A pesquisa de Dias (2010) possui uma característica que se diferencia das demais publicações aqui listadas, por ser um trabalho que se articula entre psicanalise e educação. Sustentada pelo viés da abordagem Freudo-Lacaniana problematizou o lugar que o educador/cuidador na creche pode ocupar na subjetividade do pequeno bebê. Compreendendo a importância dos três primeiros anos de vida para a constituição psíquica do indivíduo, foi necessário um aprofundamento sobre as concepções da função materna e paterna em Lacan. Seguindo a abordagem Freudo-Lacaniana, fez diferença esclarecer se a educadora pelo fato de desempenhar cuidados, mesmo que maternantes, estaria colocada na posição de quem está exercendo uma função materna. Para responder o lugar das professoras junto aos bebês, foi possível concluir a partir da metodologia de observação e entrevistas que, a professora, ao cuidar, desempenha funções básicas para as crianças, no entanto, sem cumprir a função materna, ocupando assim um lugar terceiro.
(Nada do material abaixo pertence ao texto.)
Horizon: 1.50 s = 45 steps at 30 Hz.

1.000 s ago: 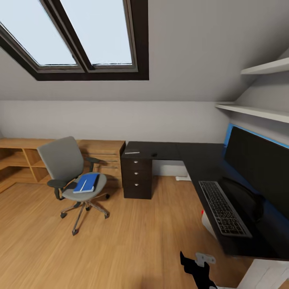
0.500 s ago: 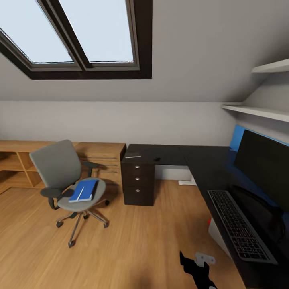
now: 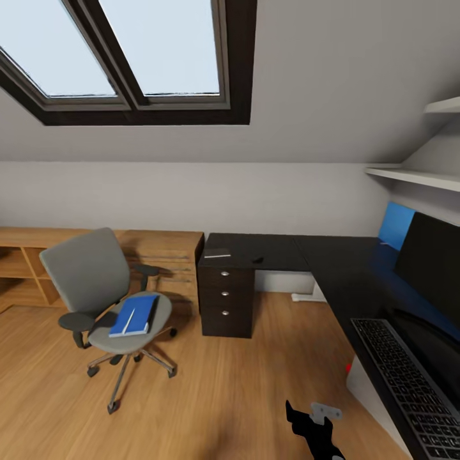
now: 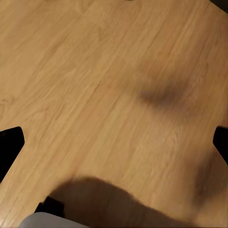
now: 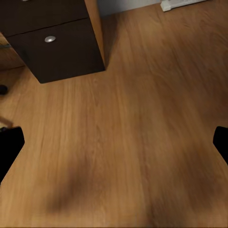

Os dados trazidos no trabalho de Dias (2010) contrapõem as concepções socialmente construídas sobre a visão de que para ser professora de bebês basta possuir habilidades maternais. No entanto, os próprios bebês fazem muito bem essa distinção entre as

pessoas que lhes cuidam e educam, pois atribuem a eles o lugar de terceiro e não de mãe, segundo a pesquisadora.

Silva (2018) teve como objetivo analisar a composição das dinâmicas corporais na docência com bebês. Para tanto, realizou uma pesquisa de campo etnográfica em um grupo formado por 12 bebês e duas professoras em uma instituição de Educação Infantil pública do município de São José, em Santa Catarina.

Para a organização dos dados Silva (2018) utilizou a Técnica de Análise de Conteúdo de Bardin e Vala, o que resultou em quatro categorias de análise: 1) O corpo da professora no atendimento às singularidades em um contexto coletivo; 2) O corpo da professora que acalma e acalenta; 3) O corpo da professora como possibilidade de relações e; 4) Relações sem pressa, versus movimentação corporal intensa e a influência das materialidades. O referencial teórico que guiou as análises dos dados teve como base os estudos do campo da Antropologia da Criança, da Sociologia da Infância e da Pedagogia da Infância.

Suas análises evidenciaram que os atendimentos às singularidades na docência com bebês ocupam grande parte do tempo das professoras, sendo marcados por intensas relações corporais, por sua vez, intermitentes, pois outros bebês buscam também por essa relação. Os dados revelam ainda que, para dar conta de atender as demandas dos bebês, envolvidas em uma temporalidade, as professoras fazem uso de uma movimentação corporal intensa para agilizar os atendimentos, ao mesmo tempo em que buscam respeitar o corpo e tempo dos bebês. Essa movimentação intensa é resultado das demandas dos bebês em sua temporalidade, bem como imposta pela própria instituição, o que resulta muitas vezes apressar os atendimentos, nem sempre respeitando as singularidades dos bebês.

Por conta dessa agilidade, muitas vezes as professoras não se atentam ao seu corpo, em como realizam os movimentos, revelando um descuido com ele, o que acaba gerando um desgaste físico, um cansaço corporal. Os dados revelam também que esse desgaste e cansaço, ocasionando por esse descuido é intensificado por meio do uso de materiais inadequados.

As pesquisas de Schmitt (2014), Demétrio (2011) e Silva (2018) se entrelaçam ao abordarem as questões da corporeidade das professoras e os bebês como um aspecto forte e presente que demarca a especificidade do trabalho docente. Os dados destas pesquisas nos levam a reflexão de que alguns aspectos no trabalho dos professores com os bebês precisam ser repensados, tanto pelas instituições, quanto pelo poder público, no sentido de ampliar investimentos como compra de mobílias e outros materiais que facilitem a agilidade e movimento do professor, tornando suas ações laborais menos cansativas e disponíveis às crianças. Também nos faz pensar sobre a disponibilidade corporal do professor para o contato

com esse outro, o bebê, a partir do toque, para a entrega aos movimentos como brincadeiras, danças, contato com a natureza, e tantos outros aspectos que possam envolver a corporeidade docente.